• Input records:
*****

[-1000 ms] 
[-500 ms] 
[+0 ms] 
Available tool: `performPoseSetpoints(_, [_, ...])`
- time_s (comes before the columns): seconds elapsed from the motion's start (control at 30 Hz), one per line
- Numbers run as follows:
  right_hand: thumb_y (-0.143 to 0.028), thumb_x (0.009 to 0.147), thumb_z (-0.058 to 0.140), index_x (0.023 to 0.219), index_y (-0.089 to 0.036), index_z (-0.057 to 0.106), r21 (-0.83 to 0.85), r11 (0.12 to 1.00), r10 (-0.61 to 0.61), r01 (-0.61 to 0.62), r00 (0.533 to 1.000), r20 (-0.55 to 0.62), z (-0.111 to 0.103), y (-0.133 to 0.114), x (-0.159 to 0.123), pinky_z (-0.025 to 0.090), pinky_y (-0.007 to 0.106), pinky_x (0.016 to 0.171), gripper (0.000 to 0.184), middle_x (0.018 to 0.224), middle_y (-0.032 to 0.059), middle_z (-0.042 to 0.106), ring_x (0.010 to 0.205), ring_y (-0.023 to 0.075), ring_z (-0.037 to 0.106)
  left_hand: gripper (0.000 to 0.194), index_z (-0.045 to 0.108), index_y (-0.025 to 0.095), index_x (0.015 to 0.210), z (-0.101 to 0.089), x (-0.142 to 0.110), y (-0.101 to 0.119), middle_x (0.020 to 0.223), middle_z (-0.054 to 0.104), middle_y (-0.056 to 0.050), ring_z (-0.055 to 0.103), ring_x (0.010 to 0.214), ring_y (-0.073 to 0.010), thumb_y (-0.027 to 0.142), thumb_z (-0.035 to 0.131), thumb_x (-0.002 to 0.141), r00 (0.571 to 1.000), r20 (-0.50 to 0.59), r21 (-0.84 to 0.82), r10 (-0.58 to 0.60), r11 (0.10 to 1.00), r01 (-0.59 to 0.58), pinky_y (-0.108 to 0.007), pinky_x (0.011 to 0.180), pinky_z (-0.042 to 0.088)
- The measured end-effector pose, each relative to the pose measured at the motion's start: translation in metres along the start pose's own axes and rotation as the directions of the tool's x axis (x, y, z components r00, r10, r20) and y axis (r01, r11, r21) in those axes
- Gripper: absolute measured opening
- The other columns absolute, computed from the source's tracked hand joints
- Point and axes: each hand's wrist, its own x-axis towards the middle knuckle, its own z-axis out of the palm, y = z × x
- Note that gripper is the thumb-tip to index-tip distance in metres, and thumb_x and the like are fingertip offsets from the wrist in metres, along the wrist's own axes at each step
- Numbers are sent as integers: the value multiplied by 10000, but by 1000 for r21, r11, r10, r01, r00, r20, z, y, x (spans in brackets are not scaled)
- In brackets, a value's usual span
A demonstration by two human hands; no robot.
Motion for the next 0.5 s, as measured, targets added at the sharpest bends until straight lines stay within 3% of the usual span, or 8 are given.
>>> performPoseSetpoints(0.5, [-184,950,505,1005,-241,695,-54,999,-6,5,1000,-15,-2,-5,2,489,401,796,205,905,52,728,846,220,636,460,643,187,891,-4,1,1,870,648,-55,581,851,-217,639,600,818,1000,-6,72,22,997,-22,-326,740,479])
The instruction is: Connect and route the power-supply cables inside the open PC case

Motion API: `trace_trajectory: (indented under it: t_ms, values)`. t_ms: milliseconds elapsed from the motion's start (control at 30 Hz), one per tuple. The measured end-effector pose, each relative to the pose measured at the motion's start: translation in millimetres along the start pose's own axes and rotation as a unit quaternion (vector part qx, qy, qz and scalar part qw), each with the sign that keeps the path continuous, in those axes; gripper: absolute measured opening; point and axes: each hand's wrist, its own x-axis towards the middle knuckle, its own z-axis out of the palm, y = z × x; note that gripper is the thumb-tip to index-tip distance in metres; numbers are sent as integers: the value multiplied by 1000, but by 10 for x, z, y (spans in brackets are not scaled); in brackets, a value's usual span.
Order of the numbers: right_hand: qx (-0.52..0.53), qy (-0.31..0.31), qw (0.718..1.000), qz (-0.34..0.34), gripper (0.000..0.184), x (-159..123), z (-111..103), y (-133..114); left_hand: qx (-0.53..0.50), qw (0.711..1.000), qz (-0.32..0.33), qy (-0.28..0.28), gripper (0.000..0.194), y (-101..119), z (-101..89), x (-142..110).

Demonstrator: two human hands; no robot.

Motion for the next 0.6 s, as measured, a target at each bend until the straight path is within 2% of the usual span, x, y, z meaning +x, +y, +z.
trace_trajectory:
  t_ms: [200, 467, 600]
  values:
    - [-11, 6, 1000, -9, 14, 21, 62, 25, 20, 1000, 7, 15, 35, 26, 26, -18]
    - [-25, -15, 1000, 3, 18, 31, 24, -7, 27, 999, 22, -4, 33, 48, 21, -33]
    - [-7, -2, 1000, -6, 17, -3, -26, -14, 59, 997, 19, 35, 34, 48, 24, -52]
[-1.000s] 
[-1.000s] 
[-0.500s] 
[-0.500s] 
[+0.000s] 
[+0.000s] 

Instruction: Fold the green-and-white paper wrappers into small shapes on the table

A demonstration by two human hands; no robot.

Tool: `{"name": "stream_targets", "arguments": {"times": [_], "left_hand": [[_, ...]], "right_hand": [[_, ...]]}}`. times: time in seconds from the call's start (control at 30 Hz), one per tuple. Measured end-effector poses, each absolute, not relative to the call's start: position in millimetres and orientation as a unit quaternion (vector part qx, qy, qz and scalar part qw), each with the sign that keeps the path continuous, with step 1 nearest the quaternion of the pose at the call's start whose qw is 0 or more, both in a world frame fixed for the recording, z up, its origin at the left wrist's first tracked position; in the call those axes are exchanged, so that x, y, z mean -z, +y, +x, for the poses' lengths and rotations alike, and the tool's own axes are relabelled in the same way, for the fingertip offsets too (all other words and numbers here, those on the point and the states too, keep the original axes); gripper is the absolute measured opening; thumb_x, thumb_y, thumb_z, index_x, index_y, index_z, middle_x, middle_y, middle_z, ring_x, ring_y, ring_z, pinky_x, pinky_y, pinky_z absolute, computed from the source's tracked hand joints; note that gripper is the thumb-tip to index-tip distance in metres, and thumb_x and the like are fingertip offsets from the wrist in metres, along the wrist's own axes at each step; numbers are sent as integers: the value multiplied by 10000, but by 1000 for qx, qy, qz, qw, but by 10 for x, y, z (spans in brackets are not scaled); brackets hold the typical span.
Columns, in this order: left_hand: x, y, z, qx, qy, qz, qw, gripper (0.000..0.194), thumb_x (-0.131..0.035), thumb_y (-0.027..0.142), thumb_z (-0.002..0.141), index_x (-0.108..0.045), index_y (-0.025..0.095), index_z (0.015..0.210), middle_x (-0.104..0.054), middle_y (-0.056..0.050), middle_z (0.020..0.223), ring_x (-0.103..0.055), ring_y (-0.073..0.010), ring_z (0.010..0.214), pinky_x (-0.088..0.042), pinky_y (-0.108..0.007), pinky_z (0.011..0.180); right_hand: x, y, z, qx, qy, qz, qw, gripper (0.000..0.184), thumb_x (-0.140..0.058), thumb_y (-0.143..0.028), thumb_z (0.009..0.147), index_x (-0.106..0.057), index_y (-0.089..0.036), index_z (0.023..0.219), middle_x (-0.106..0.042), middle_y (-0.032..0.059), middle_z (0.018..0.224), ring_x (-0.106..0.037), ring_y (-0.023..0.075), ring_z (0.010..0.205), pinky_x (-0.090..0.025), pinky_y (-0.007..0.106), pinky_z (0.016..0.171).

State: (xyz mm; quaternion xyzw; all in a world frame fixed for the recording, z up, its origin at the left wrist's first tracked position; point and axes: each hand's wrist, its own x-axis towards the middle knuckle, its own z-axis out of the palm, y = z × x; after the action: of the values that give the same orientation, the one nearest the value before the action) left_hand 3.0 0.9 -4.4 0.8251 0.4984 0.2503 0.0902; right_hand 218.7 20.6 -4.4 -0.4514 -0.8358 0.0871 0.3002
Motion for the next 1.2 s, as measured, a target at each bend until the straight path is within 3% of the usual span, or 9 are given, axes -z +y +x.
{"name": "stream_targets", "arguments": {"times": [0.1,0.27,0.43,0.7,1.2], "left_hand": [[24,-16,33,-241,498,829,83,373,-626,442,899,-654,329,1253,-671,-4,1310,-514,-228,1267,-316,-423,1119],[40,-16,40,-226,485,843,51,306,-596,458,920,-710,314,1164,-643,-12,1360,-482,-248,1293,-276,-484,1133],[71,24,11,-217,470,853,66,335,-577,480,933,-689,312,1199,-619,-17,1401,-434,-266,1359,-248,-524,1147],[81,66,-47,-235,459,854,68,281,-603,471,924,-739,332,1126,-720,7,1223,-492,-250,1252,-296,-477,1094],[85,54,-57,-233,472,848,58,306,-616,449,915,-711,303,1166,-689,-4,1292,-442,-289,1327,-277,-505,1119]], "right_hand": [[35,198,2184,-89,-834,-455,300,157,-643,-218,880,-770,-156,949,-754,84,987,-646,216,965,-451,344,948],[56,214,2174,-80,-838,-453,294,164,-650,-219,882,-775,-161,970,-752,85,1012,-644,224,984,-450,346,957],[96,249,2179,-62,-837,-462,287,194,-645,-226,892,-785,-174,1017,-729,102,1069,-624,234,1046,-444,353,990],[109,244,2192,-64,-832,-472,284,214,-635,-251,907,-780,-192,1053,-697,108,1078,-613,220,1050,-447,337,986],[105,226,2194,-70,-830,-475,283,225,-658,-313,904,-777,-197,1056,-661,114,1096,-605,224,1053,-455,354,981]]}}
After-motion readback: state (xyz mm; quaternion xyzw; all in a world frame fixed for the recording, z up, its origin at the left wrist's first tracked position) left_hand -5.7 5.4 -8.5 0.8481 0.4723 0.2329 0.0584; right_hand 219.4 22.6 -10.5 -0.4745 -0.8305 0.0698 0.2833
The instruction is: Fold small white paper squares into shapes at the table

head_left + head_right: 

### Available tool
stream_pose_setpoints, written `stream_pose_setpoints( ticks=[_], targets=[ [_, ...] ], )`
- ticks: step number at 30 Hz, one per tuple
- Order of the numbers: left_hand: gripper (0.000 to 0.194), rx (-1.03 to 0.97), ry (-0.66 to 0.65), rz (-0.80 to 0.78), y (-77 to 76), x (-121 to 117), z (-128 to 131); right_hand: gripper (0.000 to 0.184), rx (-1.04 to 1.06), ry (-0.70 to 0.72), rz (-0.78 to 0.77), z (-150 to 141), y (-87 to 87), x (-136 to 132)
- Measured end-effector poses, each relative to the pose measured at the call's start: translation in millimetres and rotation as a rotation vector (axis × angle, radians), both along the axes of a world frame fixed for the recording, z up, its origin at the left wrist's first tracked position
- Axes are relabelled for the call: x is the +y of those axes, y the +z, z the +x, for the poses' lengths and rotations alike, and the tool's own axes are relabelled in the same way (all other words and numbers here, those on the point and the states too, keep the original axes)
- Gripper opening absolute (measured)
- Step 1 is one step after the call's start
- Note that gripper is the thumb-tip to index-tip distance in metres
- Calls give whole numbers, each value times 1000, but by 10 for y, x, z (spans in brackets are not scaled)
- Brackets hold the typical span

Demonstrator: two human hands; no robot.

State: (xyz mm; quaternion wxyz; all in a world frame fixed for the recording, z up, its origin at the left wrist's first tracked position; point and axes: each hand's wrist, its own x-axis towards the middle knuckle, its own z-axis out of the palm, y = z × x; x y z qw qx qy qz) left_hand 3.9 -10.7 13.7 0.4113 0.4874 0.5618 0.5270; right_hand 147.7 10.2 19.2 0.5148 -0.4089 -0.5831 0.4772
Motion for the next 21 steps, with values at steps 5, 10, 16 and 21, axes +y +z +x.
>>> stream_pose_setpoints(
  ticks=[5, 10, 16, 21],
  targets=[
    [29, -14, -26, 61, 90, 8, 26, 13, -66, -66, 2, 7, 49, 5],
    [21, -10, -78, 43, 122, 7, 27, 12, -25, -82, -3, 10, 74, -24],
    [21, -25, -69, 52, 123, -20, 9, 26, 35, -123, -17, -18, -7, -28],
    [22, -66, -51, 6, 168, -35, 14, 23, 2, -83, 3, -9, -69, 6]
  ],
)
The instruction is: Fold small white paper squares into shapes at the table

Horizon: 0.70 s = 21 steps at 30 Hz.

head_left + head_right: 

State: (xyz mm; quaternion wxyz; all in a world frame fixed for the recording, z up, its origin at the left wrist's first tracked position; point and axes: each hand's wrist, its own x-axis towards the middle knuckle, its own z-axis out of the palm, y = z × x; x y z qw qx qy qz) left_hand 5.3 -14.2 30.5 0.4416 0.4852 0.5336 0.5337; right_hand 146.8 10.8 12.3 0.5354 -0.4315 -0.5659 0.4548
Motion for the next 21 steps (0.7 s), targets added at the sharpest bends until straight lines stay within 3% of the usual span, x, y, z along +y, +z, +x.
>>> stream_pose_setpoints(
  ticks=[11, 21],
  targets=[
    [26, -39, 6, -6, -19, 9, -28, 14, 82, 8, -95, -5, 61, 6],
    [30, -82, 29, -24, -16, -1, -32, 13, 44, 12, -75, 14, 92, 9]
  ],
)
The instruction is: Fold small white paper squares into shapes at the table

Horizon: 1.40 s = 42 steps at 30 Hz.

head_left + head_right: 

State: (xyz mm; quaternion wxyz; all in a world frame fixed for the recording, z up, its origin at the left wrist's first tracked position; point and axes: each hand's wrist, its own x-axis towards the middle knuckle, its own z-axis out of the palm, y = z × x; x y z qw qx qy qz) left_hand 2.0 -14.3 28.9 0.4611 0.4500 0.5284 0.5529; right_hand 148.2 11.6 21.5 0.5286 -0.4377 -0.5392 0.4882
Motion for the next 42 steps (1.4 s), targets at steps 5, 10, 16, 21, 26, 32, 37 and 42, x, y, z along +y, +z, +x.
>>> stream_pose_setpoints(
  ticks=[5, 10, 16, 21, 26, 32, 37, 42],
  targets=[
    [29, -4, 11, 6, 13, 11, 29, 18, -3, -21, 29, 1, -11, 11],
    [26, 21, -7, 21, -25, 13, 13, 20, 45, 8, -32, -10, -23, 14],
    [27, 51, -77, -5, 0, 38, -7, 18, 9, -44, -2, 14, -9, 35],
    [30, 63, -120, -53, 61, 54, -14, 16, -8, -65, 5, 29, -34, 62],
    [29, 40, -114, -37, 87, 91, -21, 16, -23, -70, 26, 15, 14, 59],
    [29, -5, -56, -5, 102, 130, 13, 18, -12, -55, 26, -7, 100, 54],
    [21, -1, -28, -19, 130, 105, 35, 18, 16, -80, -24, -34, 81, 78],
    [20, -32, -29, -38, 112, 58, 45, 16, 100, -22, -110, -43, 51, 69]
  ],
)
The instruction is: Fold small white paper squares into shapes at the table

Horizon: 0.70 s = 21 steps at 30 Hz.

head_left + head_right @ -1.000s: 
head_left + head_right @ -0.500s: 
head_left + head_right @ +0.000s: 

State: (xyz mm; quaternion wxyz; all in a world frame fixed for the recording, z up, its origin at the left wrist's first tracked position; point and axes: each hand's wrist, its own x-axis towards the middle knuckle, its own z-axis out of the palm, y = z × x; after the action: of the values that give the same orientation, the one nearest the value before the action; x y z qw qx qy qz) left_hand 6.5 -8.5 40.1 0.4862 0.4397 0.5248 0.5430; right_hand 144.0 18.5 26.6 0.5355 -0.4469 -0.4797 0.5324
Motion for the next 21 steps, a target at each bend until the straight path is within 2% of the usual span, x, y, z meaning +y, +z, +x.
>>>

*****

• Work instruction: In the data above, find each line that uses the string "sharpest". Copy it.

• Solution for this exercise:
Motion for the next 0.5 s, as measured, targets added at the sharpest bends until straight lines stay within 3% of the usual span, or 8 are given.
Motion for the next 21 steps (0.7 s), targets added at the sharpest bends until straight lines stay within 3% of the usual span, x, y, z along +y, +z, +x.

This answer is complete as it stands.